On the Atlantic coast of Canada, for example, the closure of the once-prosperous Grand Banks cod fisheries has decimated whole communities. In the North Sea, the European Commission estimated recently that the fishing fleet was almost twice the size needed to catch the fish available. Disaster is imminent, the EC believes, as cod and hake are now being netted even before they are mature enough to spawn. Similarly, the Atlantic waters off West Africa have seen a sharp drop in catches in the past few years, with some species disappearing completely.
As catches get lighter, trawler fleets are spreading their reach into deep ocean waters beyond the continental shelf. In these chilly depths, fish growth is slower. As a result, the repercussions of overfishing are even more severe.
Dwindling stocks lead to rising prices. This, in turn, means that a growing share of the fish caught in developing countries is exported, depriving local people of a vital source of nutrition.

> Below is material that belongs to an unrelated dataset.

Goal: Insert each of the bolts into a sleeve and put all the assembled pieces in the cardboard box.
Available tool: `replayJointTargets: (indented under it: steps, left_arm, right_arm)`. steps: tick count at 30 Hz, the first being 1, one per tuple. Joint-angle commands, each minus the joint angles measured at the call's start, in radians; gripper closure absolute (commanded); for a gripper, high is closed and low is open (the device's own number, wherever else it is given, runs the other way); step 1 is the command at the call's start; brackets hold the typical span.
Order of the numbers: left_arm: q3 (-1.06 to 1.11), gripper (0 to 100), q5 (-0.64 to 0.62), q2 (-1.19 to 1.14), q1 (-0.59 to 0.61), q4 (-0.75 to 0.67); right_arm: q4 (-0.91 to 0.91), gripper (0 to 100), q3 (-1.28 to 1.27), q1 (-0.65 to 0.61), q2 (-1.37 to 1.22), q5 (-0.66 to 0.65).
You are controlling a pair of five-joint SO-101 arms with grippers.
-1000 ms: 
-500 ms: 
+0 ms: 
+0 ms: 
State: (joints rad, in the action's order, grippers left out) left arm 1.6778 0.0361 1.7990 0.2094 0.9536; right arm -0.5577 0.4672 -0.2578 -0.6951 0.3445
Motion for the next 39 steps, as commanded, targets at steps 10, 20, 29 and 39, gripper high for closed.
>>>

There is no doubt that trawler-fishing on the scale of the 1980s and 1990s is unsustainable. The question is whether politicians will intervene soon enough to allow stocks to recover--or whether the fishing industry will drive itself, and the marine species upon which it depends, to obsolescence.

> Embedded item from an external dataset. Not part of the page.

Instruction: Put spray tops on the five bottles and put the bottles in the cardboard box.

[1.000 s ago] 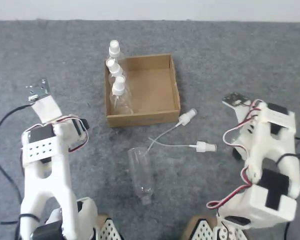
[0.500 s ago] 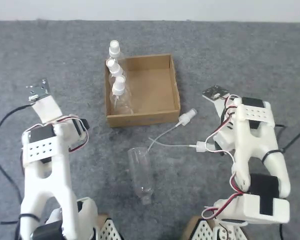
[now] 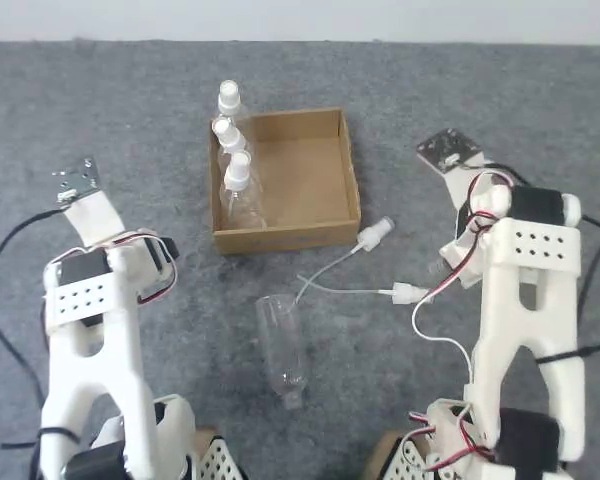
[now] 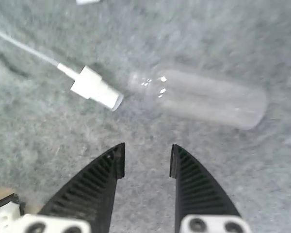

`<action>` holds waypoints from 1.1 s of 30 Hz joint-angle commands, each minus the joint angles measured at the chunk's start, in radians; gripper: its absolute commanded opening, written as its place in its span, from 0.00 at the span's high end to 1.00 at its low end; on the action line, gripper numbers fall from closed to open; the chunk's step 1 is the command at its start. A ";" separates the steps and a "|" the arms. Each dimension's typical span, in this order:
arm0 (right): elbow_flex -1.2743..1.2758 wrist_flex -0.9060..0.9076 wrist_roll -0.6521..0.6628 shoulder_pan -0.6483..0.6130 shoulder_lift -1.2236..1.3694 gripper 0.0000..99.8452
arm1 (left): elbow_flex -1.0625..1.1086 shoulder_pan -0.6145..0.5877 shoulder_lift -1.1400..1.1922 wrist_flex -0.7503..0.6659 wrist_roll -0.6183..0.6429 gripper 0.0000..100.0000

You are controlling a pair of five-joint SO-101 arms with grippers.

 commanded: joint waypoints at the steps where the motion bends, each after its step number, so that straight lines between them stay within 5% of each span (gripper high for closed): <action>1: -0.110 -0.012 -0.005 -0.016 -0.042 0.89 | -0.008 -0.003 -0.011 -0.028 0.002 0.76; 10: -0.149 -0.008 0.190 -0.012 0.050 0.65 | -0.008 -0.003 -0.011 -0.029 0.002 0.76; 20: -0.040 -0.019 0.614 -0.019 0.062 0.64 | -0.008 -0.003 -0.011 -0.029 0.002 0.76; 26: -0.006 -0.038 0.683 -0.018 0.064 0.64 | -0.008 -0.002 -0.011 -0.031 0.002 0.76; 33: 0.140 -0.271 0.684 -0.013 0.064 0.64 | -0.008 -0.002 -0.008 -0.031 0.002 0.76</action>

To make matters worse, disturbing evidence is being pieced together of a dramatic loss of coral reefs, caused not only by overfishing but also by global warming, pollution, sedimentation and human interference. Depletion of herbivorous fish species that "clean" the algae off coral reefs can spell disaster, as can oil spills, industrial pollution and coastal development.
A recent report by the World Resources Institute estimated that more than half of the world's reefs are "potentially threatened" by human activity, with those in Southeast Asia most at risk. The WRI estimates that the number of animal and plant species associated with reefs probably exceeds one million.
One glimmer of hope is that regions which still have healthy, well-stocked fisheries and reefs still have time to learn from the mistakes of the past. The United Nations Environment Programme recently singled out Bangladesh as a country where, given the necessary safeguards, the fishing industry could grow sustainably, rather than following the depressing patterns seen elsewhere.
And while the world's coral reefs continue to disappear, valuable work is being done to raise awareness of where the threat is most severe, and to alert people to the activities that are doing the damage. After all, if the reefs and fisheries perish, everyone loses.